Subject: possible ext4 race situation freezing linux

Kernel version: 2.26.28.7
efs2progs version: 1.41.4
arch: x86_64 (amd)

I made this test four times and the results were the same: linux
freezes and becomes unresponsive. Only solution is to reset the box. I
do not know if the problem is with the USB devices sub-subsystem or a
possible ext4 race condition.

That's the scenario:
1. a vg group (VGSTORE) using usb mass storage devices
2. a non-lvm controlled usb mass storage device named ANDREAS
3. a cpio operation running from the ANDREAS device to a VGSTORE.LV
filesystem (LV1)
4. a cpio operation from a VGSTORE.LV filesystem (LV2) to LV1
5. a rm operation on LV1

Nothing is recorded in /var/log/messages

I know that this is not too much information but I'm keen to repeat the
tests and turn on any debug options necessary to track the problem.

-- Berendsen




2009-02-24 14:17:57

by Theodore Ts'o

[permalink] [raw]
Subject: Re: possible ext4 race situation freezing linux

On Wed, Feb 25, 2009 at 01:22:22AM +1300, Andreas Friedrich Berendsen wrote:
> Kernel version: 2.26.28.7
> efs2progs version: 1.41.4
> arch: x86_64 (amd)
>
> I made this test four times and the results were the same: linux
> freezes and becomes unresponsive.

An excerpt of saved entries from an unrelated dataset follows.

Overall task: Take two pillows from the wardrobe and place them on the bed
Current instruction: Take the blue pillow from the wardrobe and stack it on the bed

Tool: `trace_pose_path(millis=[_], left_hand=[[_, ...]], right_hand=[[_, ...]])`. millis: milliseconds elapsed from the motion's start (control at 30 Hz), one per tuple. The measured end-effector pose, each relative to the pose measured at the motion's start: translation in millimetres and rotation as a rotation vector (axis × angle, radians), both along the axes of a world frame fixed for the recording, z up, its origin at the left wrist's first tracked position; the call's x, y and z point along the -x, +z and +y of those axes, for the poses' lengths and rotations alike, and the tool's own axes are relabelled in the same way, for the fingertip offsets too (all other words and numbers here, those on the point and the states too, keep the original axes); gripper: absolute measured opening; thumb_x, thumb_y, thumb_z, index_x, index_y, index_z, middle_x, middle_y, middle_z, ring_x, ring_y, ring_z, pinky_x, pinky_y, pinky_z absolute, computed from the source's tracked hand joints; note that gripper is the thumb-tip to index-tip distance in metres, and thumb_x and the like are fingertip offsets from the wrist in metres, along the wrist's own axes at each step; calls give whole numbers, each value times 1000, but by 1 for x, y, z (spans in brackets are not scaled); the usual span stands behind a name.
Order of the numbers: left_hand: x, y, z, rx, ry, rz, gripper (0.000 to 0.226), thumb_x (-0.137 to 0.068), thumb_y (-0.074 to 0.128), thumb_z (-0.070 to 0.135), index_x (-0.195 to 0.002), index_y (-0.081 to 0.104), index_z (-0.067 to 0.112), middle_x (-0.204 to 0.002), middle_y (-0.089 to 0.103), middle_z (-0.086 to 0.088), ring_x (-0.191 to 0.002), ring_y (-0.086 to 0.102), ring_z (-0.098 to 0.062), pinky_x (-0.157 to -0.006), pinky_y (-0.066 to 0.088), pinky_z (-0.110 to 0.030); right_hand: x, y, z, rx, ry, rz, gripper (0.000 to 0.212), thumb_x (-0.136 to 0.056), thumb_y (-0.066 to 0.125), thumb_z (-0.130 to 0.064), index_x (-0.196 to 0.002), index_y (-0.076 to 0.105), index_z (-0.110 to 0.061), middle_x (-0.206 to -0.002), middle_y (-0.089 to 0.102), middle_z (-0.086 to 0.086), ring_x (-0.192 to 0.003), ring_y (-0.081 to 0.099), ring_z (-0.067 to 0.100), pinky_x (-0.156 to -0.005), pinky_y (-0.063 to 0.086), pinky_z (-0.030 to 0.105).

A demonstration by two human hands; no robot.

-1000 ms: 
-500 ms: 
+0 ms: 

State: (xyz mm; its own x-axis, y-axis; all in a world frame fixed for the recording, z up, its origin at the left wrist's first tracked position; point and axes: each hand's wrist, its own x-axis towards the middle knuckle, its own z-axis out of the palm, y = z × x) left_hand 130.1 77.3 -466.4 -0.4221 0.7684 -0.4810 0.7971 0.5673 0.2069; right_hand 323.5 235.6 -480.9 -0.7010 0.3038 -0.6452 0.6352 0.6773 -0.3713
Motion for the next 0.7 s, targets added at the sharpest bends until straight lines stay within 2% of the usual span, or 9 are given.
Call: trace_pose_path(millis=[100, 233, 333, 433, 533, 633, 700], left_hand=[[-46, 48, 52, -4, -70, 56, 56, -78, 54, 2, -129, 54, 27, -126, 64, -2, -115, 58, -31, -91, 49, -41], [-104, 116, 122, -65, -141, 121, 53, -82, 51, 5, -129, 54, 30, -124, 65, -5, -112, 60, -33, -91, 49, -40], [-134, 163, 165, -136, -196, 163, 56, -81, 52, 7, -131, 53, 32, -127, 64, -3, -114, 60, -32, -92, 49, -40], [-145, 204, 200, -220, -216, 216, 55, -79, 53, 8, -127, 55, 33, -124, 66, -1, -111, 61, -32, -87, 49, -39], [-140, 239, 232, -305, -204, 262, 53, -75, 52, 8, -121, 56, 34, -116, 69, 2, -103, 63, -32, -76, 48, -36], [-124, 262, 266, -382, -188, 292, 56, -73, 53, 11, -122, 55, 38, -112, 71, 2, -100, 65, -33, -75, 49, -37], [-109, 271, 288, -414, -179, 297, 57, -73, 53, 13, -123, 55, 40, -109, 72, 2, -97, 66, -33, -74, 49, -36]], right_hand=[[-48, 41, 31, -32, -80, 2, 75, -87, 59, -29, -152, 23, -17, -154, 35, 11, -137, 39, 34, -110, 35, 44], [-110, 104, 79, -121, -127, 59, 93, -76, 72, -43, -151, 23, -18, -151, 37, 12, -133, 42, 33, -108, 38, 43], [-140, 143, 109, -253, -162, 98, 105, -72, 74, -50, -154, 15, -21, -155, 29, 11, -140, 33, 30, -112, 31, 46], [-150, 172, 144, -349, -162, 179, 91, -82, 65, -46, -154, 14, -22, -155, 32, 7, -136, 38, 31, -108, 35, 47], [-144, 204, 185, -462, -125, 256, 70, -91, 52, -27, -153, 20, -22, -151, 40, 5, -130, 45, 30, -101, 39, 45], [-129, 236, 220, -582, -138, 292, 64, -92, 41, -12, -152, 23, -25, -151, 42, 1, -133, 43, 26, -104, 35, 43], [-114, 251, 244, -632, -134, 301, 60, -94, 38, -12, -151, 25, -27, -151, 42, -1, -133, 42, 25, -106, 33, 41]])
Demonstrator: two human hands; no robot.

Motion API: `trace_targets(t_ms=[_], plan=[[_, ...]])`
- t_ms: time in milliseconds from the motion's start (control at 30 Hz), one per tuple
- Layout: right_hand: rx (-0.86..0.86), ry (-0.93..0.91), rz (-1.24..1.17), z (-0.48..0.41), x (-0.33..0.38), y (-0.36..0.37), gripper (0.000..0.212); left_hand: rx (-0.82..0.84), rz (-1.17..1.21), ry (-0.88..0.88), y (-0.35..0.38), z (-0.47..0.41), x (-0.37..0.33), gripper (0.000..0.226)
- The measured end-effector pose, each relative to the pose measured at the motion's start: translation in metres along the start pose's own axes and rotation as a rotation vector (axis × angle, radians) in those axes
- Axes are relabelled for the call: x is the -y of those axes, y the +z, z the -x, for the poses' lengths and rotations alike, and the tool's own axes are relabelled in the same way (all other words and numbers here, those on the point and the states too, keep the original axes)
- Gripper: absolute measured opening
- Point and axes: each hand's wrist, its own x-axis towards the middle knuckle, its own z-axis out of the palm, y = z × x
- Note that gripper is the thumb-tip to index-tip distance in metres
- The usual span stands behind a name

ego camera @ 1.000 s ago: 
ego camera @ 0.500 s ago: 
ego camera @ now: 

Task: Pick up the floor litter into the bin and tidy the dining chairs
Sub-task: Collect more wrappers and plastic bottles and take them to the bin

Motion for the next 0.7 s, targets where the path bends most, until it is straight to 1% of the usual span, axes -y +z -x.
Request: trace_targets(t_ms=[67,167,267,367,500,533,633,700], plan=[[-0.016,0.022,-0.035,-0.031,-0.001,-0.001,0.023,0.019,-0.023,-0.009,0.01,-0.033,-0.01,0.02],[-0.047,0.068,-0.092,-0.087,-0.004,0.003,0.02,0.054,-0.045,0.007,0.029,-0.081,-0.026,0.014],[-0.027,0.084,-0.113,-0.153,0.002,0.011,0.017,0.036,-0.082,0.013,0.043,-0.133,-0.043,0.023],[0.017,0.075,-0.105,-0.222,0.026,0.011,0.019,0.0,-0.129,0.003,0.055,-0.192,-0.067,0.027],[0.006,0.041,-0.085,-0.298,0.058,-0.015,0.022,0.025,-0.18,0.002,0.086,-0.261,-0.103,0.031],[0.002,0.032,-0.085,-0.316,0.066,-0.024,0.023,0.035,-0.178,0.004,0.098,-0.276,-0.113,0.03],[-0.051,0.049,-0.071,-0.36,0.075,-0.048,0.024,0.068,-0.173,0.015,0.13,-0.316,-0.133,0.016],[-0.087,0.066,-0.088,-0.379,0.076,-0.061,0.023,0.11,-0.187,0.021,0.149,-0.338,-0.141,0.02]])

Only solution is to reset the box. I
> do not know if the problem is with the USB devices sub-subsystem or a
> possible ext4 race condition.

Can you use alt-sysrq to get some stack traces or a register dump out,
so we can see where the kernel is hanging?

- Ted

2009-02-24 15:38:24

by Eric Sandeen

[permalink] [raw]
Subject: Re: possible ext4 race situation freezing linux

Theodore Tso wrote:
> On Wed, Feb 25, 2009 at 01:22:22AM +1300, Andreas Friedrich Berendsen wrote:
>> Kernel version: 2.26.28.7
>> efs2progs version: 1.41.4
>> arch: x86_64 (amd)
>>
>> I made this test four times and the results were the same: linux
>> freezes and becomes unresponsive. Only solution is to reset the box. I
>> do not know if the problem is with the USB devices sub-subsystem or a
>> possible ext4 race condition.
>
> Can you use alt-sysrq to get some stack traces or a register dump out,
> so we can see where the kernel is hanging?
>
> - Ted

alt-sysrq-w would be a good place to start (just in case you're not
familiar w/ the sysrq keys)

It'd also be great to test w/ 2.6.29, as a deadlock was fixed there
recently (it's on its way to .28.x too AFAIK)

Thanks,

-Eric

Subject: Re: possible ext4 race situation freezing linux

Tso & Eric,

I'll try again to reproduce the error, but when the system freezes, I
have the X interface running. And, indeed, I'm not familiar with the
behaviour of sysreq. Which sysrq should I use when the problem happens?
Will the system change to the text interface? If there are no disk
activity (all leds are off), where the information will be recorded?

-- Berendsen

-----Original Message-----
From: Eric Sandeen <[email protected]>
To: Theodore Tso <[email protected]>
Cc: Andreas Friedrich Berendsen <[email protected]>,
[email protected]
Subject: Re: possible ext4 race situation freezing linux
Date: Tue, 24 Feb 2009 09:38:17 -0600

Theodore Tso wrote:
> On Wed, Feb 25, 2009 at 01:22:22AM +1300, Andreas Friedrich Berendsen wrote:
>> Kernel version: 2.26.28.7
>> efs2progs version: 1.41.4
>> arch: x86_64 (amd)
>>
>> I made this test four times and the results were the same: linux
>> freezes and becomes unresponsive. Only solution is to reset the box. I
>> do not know if the problem is with the USB devices sub-subsystem or a
>> possible ext4 race condition.
>
> Can you use alt-sysrq to get some stack traces or a register dump out,
> so we can see where the kernel is hanging?
>
> - Ted

alt-sysrq-w would be a good place to start (just in case you're not
familiar w/ the sysrq keys)

It'd also be great to test w/ 2.6.29, as a deadlock was fixed there
recently (it's on its way to .28.x too AFAIK)

Thanks,

-Eric
--
__________________________________________
Andreas Friedrich Berendsen
SCA OCP MSCA A+ Linux+ Network+ HpMASE


2009-02-24 17:30:40

by Theodore Ts'o

[permalink] [raw]
Subject: Re: possible ext4 race situation freezing linux

On Wed, Feb 25, 2009 at 06:03:33AM +1300, Andreas Friedrich Berendsen wrote:
> Tso & Eric,
>
> I'll try again to reproduce the error, but when the system freezes, I
> have the X interface running. And, indeed, I'm not familiar with the
> behaviour of sysreq. Which sysrq should I use when the problem happens?
> Will the system change to the text interface? If there are no disk
> activity (all leds are off), where the information will be recorded?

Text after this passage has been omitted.